Айз хватает своего врага за шею — душить; комок пружинящих мускулов под рукой — вырвался, отскочил, сам нападает; пожалуй, это посложнее, чем брезентовое чучело; надо зажать пасть, капрал говорил, он кусается зубами; что такое — как огнем ожгло руку? — плевать; скорее, скорее, душить, резать, рвать ногтями еще горячее, извивающееся, хрипящее тело, ломать кости, разрывать сухожилия; где же тот мешочек величиной с кулак? — ага, вот он!
— Айз — десять жетонов.
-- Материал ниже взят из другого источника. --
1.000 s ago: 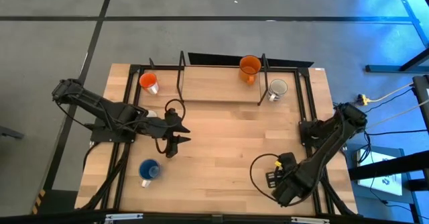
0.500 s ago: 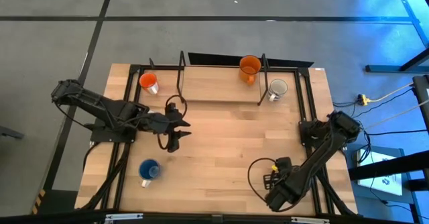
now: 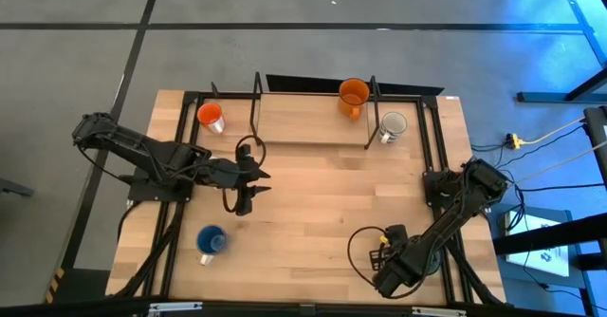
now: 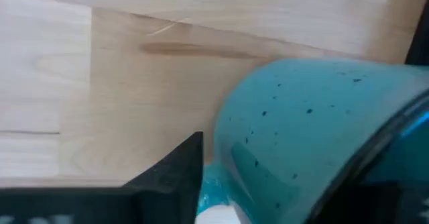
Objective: Place coffee mugs
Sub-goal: Put the green mug on the shelf
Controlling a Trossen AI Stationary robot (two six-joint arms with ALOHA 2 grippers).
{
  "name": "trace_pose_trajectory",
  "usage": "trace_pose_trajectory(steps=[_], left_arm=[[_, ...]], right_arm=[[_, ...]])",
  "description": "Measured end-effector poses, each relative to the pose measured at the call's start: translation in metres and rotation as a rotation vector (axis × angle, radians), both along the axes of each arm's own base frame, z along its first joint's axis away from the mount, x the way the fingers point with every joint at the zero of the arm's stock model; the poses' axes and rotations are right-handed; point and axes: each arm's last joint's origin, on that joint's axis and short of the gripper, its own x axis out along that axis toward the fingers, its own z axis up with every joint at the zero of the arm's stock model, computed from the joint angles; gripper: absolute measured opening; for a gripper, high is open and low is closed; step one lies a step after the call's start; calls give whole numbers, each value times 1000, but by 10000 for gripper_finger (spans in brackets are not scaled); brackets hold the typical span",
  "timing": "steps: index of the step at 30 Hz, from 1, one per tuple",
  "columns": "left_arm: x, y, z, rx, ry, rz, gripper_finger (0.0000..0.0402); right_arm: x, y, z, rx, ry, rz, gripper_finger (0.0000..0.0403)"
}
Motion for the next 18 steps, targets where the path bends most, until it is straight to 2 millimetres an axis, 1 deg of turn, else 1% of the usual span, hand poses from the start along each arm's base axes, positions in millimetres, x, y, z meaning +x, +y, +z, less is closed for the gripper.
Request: trace_pose_trajectory(steps=[7, 8, 14, 18], left_arm=[[0, 0, 0, 3, 0, -2, 147], [0, 0, 0, 3, 1, -3, 147], [0, 0, 0, 3, 0, -2, 147], [0, 0, 0, 3, 1, -3, 147]], right_arm=[[1, 1, 0, 22, -9, 90, 28], [1, 0, 0, 24, -5, 112, 18], [2, 1, 0, 35, -19, 209, 27], [3, 1, 1, 42, -35, 292, 17]])
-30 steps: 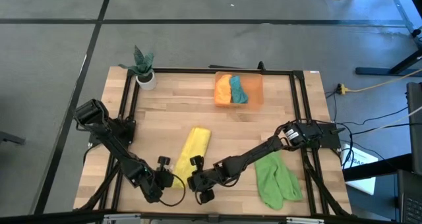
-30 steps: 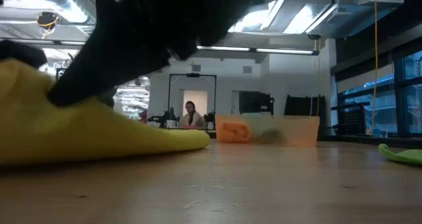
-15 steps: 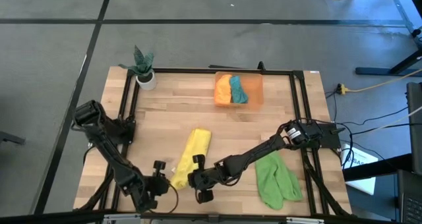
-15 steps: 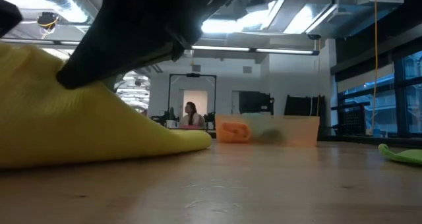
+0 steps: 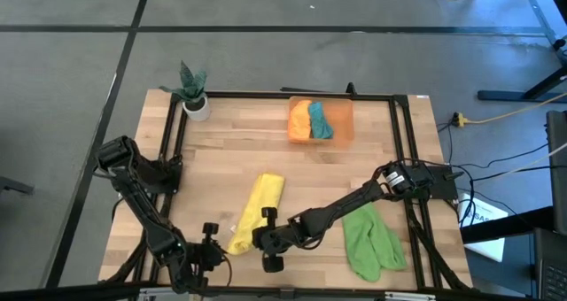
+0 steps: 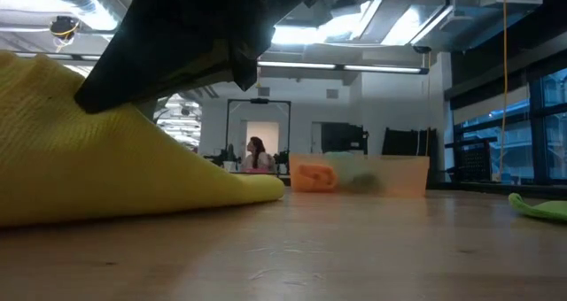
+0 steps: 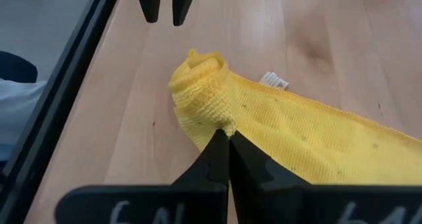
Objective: Roll microfiber towels into tight, uniform cylinder then place into a basket
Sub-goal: Roll the yellow microfiber towel
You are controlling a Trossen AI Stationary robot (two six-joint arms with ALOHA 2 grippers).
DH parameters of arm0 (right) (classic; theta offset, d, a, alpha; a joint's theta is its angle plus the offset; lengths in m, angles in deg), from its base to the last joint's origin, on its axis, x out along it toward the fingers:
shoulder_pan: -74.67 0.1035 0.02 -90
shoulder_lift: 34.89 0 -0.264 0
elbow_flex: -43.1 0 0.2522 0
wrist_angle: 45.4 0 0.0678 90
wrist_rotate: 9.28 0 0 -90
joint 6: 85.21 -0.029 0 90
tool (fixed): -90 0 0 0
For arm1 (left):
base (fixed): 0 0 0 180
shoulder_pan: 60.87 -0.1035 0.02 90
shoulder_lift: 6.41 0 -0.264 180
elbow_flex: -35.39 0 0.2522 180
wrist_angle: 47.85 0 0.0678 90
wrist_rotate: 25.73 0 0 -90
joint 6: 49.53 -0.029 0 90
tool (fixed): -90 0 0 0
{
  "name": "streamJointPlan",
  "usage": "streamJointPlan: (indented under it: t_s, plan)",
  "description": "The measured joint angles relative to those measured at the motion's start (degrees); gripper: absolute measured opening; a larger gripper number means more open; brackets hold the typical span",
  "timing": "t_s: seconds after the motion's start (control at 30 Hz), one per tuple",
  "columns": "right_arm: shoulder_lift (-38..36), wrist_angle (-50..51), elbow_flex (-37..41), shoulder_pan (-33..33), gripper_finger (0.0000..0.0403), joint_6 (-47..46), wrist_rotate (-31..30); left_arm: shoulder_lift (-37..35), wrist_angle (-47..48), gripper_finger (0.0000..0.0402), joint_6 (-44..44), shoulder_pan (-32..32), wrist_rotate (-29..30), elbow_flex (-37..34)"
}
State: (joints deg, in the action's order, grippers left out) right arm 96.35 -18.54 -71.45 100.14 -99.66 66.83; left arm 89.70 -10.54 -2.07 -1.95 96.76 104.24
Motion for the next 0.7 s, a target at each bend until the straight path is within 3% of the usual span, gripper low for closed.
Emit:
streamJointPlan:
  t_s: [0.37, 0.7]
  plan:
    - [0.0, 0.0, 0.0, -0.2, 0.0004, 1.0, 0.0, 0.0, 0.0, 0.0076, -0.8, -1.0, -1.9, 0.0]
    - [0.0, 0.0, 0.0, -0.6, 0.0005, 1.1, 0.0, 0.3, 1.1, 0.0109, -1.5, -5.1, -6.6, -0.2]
Биг…
Сколько получит Биг — не его дело. Он весь в красном, другие тоже; из раны в руке хлещет кровь. Появляется человек в белом халате, его называют доктор, он промывает и перевязывает рану; рана — пустяк, главное, теперь у него десять да еще девять жетонов, целое богатство, еще никогда не было так много.
Вечер. В казарме праздник. На стакан того, что называют виски, есть сегодня у всех. Айз тоже опрокидывает стаканчик, становится тепло, весело, беззаботно, но он помнит главное, что сверлит его мозг давно, он никогда не забывает об этом; не забыть бы об этом и сегодня.
Он отсчитывает десять жетонов и бережно, один за другим, опускает в прорезь двери; дверь открывается. В полутемной клетушке — девушка в короткой юбочке и куртке цвета хаки; у нее длинные льющиеся на плечи волосы; какая радость — эти волосы, нежные, щекочущие, шелковистые, их можно перебирать без конца и вспоминать что-то, чего никогда не было; она совсем молоденькая, моложе Айза, но глаза безразличные.
— Меня зовут Айз, — говорит он неуверенно. — А тебя?
— Шпринг.
— Шпринг, — повторяет он, касаясь ее волос. — Шпринг, весна…
— Скажи, Шпринг, ты не знаешь… никто не знает у вас, в женском корпусе, кто мы? Откуда мы?
Он всегда спрашивает об этом здесь; он задает эти же вопросы парням из других казарм; иные смеются над ним, иные задумываются, и лишь совсем немногие высказывают свои предположения; но при следующей встрече и те, и другие, и третьи смотрят осмысленнее, во взгляде пробивается интерес, и они уже сами спрашивают: «А правда, кто мы? Как ты думаешь, кто мы?» Ответов множество, и все разные; у Айза скопилась уже приличная коллекция крошечных фактов и самых невероятных догадок, он лелеет их, перебирает, классифицирует, хранит как зеницу ока, но настоящего ответа пока нет.